Pour la première fois sous la Ve République, une pétition citoyenne franchit le seuil sacré de l’Assemblée nationale. Plus de deux millions de signatures – rien que ça – obligent les députés à examiner la contestation de la loi Duplomb, promulguée le 11 août 2025. Ce texte, censé “libérer” les agriculteurs en assouplissant les contraintes environnementales, se retrouve désormais au banc des accusés… et les parlementaires, eux, face à une colère populaire soigneusement numérisée via France Connect.
Quand le peuple force la porte de l’Assemblé
D’ordinaire, les pétitions en ligne, même logées sur le site officiel de l’Assemblée, finissent dans un tiroir poussiéreux. Mais cette fois-ci, le chiffre a tout changé : plus de deux millions de citoyens se sont connectés, carte d’identité numérique en main, pour dire non à ce qu’ils perçoivent comme un blanc-seing donné à une agriculture sans garde-fous.
Aurélie Trouvé (LFI), présidente de la commission des affaires économiques, résume avec un brin de satisfaction : « C’est le signe d’une inquiétude croissante sur la qualité sanitaire de l’alimentation et sur nos écosystèmes ». Une inquiétude qui, ironie de l’histoire, aura réussi là où les mobilisations dans la rue peinent souvent : franchir le seuil institutionnel.
La loi Duplomb, ou l’art de “simplifier”
Votée en plein été, la loi Duplomb visait à lever certaines contraintes réglementaires pour les agriculteurs, notamment en matière d’usage de pesticides et de procédures administratives. Le gouvernement défendait une “urgence de compétitivité” face aux voisins européens. Les opposants, eux, y ont vu une régression écologique digne d’un manuel de productivisme agricole des années 70.
Le paradoxe saute aux yeux : au moment où l’Union européenne vante sa “transition verte”, la France fait machine arrière sur le plan environnemental, brandissant l’argument de la survie économique des exploitations.
Conséquences politiques : un caillou dans la botte de l’exécutif
Cet épisode inédit crée un précédent : désormais, une pétition peut réellement contraindre les députés à se saisir d’un texte. Certes, la commission devra encore désigner des rapporteurs, puis éventuellement porter le débat en hémicycle. Mais le symbole est déjà là : les citoyens ont fissuré le monopole parlementaire.
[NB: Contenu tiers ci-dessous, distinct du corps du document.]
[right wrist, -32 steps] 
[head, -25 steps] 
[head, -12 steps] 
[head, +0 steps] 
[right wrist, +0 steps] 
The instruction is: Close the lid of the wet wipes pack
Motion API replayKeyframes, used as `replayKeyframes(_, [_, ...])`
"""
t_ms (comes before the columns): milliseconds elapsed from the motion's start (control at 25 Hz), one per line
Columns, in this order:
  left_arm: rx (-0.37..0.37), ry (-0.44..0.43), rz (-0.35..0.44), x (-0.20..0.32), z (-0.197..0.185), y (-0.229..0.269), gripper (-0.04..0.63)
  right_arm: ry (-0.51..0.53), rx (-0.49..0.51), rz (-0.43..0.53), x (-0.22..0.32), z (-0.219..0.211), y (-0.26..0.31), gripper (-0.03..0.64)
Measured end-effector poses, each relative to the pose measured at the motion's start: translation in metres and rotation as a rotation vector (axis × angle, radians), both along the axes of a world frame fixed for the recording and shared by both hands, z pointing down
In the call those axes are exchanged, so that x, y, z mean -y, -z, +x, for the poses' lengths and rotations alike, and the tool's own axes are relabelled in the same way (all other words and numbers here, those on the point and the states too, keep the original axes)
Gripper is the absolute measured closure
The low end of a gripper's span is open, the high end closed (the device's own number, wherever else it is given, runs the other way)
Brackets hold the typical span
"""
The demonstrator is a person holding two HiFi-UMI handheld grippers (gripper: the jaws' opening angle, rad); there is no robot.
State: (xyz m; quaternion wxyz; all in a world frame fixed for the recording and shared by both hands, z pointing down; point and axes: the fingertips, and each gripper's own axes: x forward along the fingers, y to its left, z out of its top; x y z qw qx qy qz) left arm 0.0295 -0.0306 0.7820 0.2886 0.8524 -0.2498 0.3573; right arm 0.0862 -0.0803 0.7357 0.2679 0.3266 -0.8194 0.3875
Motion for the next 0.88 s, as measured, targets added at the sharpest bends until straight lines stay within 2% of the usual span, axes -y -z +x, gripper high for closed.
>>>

Politiquement, l’exécutif se retrouve piégé. Soit il maintient sa ligne pro-Duplomb et se coupe d’une opinion publique massivement mobilisée ; soit il recule, et admet que la rue numérique a eu gain de cause. Dans les deux cas, c’est un signal inquiétant pour Emmanuel Macron et son nouveau Premier ministre Sébastien Lecornu : gouverner “contre” le peuple est risqué, mais gouverner “avec” lui l’est encore plus, tant la défiance est profonde.
Et maintenant ?
Le bureau de la commission doit désigner des rapporteurs. Puis, l’Assemblée décidera si le texte passe en débat public. Rien ne dit que la loi sera abrogée. Mais le précédent est créé : une démocratie représentative contrainte d’écouter la démocratie participative.
D’un point de vue européen, le cas français fera école : si deux millions de clics suffisent à faire vaciller une loi, imaginez le potentiel quand il s’agira de réformes fiscales, sociales ou… de retraites. Le cauchemar des gouvernants pourrait bien s’écrire en ligne, et pas seulement dans la rue.
FAQ
Pourquoi la pétition contre la loi Duplomb est-elle historique ?
Parce que c’est la première fois qu’une pétition franchit le seuil institutionnel et oblige une commission parlementaire à l’examiner.
Qu’est-ce que la loi Duplomb ?
Un texte promulgué en août 2025, destiné à alléger les contraintes administratives et environnementales des agriculteurs.
La loi peut-elle être abrogée ?
En théorie, oui, si l’Assemblée le décide. En pratique, le chemin parlementaire reste semé d’embûches et le gouvernement pourrait manœuvrer pour la maintenir.